[[ Record excerpts, beginning ]]

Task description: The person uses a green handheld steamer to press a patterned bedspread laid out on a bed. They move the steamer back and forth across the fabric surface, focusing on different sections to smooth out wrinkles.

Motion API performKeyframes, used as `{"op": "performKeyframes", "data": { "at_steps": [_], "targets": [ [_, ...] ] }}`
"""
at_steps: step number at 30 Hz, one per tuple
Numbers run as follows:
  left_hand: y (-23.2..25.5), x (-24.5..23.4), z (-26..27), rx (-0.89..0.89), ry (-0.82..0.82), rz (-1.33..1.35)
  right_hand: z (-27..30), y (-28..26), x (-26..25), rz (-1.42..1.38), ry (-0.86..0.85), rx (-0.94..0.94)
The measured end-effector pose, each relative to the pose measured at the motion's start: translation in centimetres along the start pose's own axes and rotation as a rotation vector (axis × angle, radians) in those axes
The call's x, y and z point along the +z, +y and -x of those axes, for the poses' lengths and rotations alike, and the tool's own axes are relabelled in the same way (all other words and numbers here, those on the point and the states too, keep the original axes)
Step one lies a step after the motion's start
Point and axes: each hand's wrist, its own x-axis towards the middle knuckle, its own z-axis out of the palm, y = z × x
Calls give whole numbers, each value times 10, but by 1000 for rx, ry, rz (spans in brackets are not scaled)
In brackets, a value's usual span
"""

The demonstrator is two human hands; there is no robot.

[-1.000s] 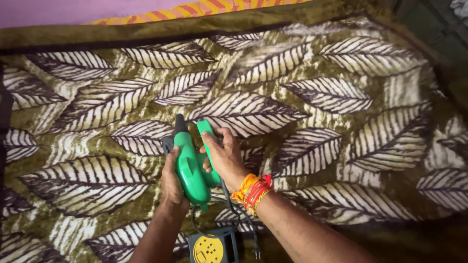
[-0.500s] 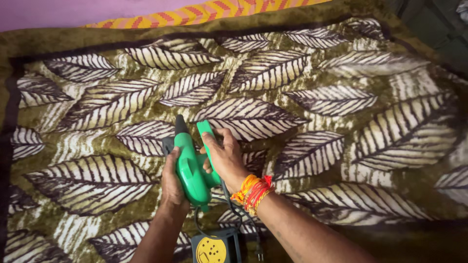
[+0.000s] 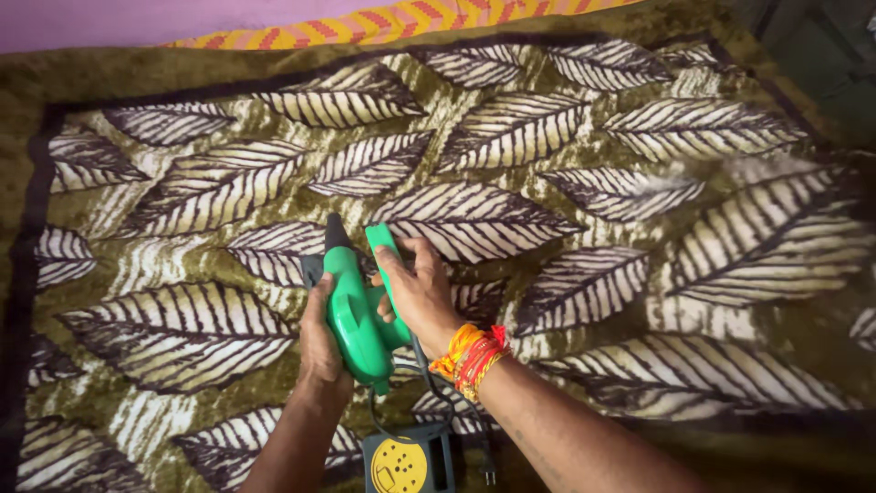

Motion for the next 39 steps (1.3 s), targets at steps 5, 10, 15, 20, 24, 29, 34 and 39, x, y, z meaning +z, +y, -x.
{"op": "performKeyframes", "data": {
  "at_steps": [5, 10, 15, 20, 24, 29, 34, 39],
  "targets": [
    [1, -10, 0, 15, -23, 19, 3, 2, 6, -9, -17, 44],
    [0, -15, -3, 52, 70, 32, 6, -5, 9, 11, -37, 53],
    [1, -23, -6, 44, 84, 56, 5, -3, 14, -11, -59, 46],
    [4, -29, -7, 96, 41, 55, 4, -2, 21, -5, -50, 37],
    [7, -32, -6, 97, 54, 93, 3, -3, 26, 6, -52, 46],
    [11, -34, -5, 85, 53, 87, 4, -5, 31, 28, -54, 36],
    [13, -38, 0, 96, 22, 79, 10, -8, 37, 67, -56, 32],
    [19, -37, 4, 80, 59, 80, 8, -8, 42, 78, -57, 53]
  ]
}}
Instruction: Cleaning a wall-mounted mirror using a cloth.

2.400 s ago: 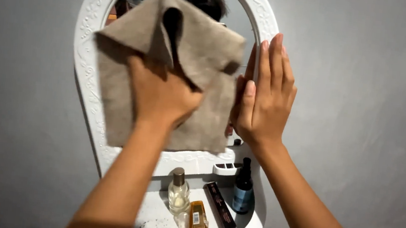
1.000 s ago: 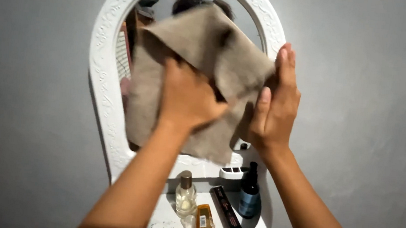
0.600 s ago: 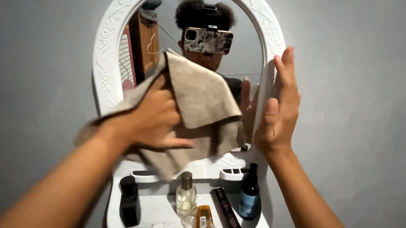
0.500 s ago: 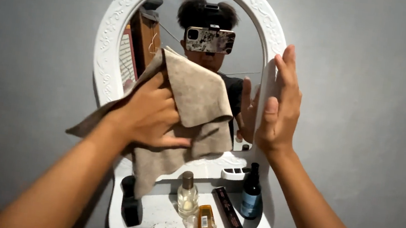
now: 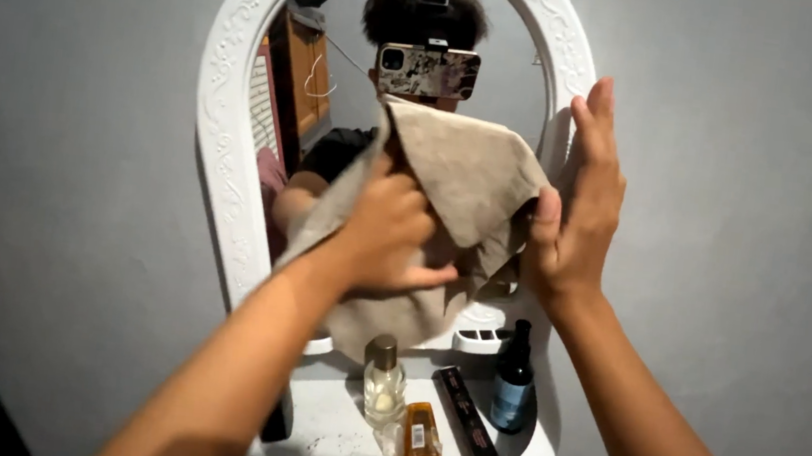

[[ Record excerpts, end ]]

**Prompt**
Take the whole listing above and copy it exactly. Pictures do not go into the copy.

**Result of the exercise**
Task description: The person uses a green handheld steamer to press a patterned bedspread laid out on a bed. They move the steamer back and forth across the fabric surface, focusing on different sections to smooth out wrinkles.

Motion API performKeyframes, used as `{"op": "performKeyframes", "data": { "at_steps": [_], "targets": [ [_, ...] ] }}`
"""
at_steps: step number at 30 Hz, one per tuple
Numbers run as follows:
  left_hand: y (-23.2..25.5), x (-24.5..23.4), z (-26..27), rx (-0.89..0.89), ry (-0.82..0.82), rz (-1.33..1.35)
  right_hand: z (-27..30), y (-28..26), x (-26..25), rz (-1.42..1.38), ry (-0.86..0.85), rx (-0.94..0.94)
The measured end-effector pose, each relative to the pose measured at the motion's start: translation in centimetres along the start pose's own axes and rotation as a rotation vector (axis × angle, radians) in those axes
The call's x, y and z point along the +z, +y and -x of those axes, for the poses' lengths and rotations alike, and the tool's own axes are relabelled in the same way (all other words and numbers here, those on the point and the states too, keep the original axes)
Step one lies a step after the motion's start
Point and axes: each hand's wrist, its own x-axis towards the middle knuckle, its own z-axis out of the palm, y = z × x
Calls give whole numbers, each value times 10, but by 1000 for rx, ry, rz (spans in brackets are not scaled)
In brackets, a value's usual span
"""

The demonstrator is two human hands; there is no robot.

[-1.000s] 
[-0.500s] 
[+0.000s] 

Motion for the next 39 steps (1.3 s), targets at steps 5, 10, 15, 20, 24, 29, 34 and 39, x, y, z meaning +z, +y, -x.
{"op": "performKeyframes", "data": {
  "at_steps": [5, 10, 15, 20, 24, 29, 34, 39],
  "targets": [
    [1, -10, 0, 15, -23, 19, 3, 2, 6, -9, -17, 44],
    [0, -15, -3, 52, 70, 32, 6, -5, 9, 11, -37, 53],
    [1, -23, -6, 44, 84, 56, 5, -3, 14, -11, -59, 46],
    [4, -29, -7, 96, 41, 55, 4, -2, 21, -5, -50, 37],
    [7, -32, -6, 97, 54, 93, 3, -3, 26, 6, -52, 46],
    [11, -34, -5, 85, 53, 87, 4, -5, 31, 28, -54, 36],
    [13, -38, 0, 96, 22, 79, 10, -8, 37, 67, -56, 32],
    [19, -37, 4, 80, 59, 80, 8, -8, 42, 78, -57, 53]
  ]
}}
Instruction: Cleaning a wall-mounted mirror using a cloth.

2.400 s ago: 
1.000 s ago: 
0.600 s ago: 
0.500 s ago: 
now: 

No further work remains on the exercise.